EXERCISE DESCRIPTION. Go to the line below that has "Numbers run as", print it and each line after it exactly, and stop after the line that has "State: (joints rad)"; leave out pictures.

GIVEN INFORMATION.
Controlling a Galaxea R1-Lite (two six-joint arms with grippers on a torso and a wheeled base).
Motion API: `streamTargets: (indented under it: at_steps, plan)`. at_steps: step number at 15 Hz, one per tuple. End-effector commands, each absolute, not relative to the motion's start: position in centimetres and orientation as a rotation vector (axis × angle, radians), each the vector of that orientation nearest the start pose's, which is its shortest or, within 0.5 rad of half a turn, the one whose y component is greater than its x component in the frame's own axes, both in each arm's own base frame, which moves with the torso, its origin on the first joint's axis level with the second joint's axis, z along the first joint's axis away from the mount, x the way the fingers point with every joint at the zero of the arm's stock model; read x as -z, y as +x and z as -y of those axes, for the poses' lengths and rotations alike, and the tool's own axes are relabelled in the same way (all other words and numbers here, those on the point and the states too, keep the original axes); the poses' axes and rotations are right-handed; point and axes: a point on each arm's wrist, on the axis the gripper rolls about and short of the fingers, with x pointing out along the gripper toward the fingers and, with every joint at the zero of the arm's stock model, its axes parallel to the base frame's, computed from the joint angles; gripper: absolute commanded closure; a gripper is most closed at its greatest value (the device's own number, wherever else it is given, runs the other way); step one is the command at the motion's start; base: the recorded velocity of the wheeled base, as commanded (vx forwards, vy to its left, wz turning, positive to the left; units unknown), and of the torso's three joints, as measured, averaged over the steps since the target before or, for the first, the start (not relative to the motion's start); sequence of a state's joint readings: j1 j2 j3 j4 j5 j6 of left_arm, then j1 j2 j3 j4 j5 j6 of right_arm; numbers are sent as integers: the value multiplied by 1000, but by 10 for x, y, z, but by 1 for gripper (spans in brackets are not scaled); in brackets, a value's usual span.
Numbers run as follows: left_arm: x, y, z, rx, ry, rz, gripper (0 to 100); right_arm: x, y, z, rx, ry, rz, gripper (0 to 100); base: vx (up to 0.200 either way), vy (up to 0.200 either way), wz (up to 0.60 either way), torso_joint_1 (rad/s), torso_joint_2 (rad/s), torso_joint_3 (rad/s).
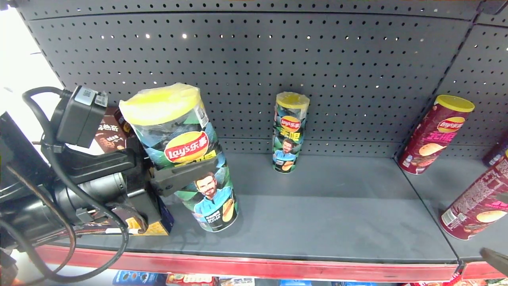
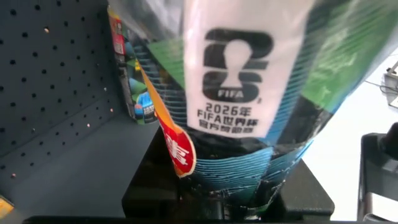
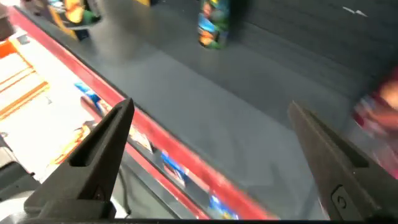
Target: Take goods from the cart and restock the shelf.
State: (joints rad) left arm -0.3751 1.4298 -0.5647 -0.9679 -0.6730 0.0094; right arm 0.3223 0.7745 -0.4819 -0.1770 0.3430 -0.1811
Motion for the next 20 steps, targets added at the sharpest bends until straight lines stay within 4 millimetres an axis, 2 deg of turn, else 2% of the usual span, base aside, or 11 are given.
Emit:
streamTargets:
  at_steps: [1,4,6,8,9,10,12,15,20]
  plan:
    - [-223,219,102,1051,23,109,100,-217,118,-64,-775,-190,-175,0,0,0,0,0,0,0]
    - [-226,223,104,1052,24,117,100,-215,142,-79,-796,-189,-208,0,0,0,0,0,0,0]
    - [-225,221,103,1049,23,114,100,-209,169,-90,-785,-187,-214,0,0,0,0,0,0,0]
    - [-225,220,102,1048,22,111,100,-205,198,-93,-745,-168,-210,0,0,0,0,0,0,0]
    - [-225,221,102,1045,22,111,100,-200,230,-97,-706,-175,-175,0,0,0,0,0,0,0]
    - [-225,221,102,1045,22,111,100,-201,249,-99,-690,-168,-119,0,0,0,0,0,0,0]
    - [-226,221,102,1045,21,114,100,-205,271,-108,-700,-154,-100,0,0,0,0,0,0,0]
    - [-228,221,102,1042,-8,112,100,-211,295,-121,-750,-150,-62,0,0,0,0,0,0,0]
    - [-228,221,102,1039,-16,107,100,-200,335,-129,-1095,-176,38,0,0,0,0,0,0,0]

EXERCISE RESULT.
Numbers run as follows: left_arm: x, y, z, rx, ry, rz, gripper (0 to 100); right_arm: x, y, z, rx, ry, rz, gripper (0 to 100); base: vx (up to 0.200 either way), vy (up to 0.200 either way), wz (up to 0.60 either way), torso_joint_1 (rad/s), torso_joint_2 (rad/s), torso_joint_3 (rad/s).
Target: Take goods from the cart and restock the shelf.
State: (joints rad) left arm -0.3751 1.4298 -0.5647 -0.9679 -0.6730 0.0094; right arm 0.3223 0.7745 -0.4819 -0.1770 0.3430 -0.1811

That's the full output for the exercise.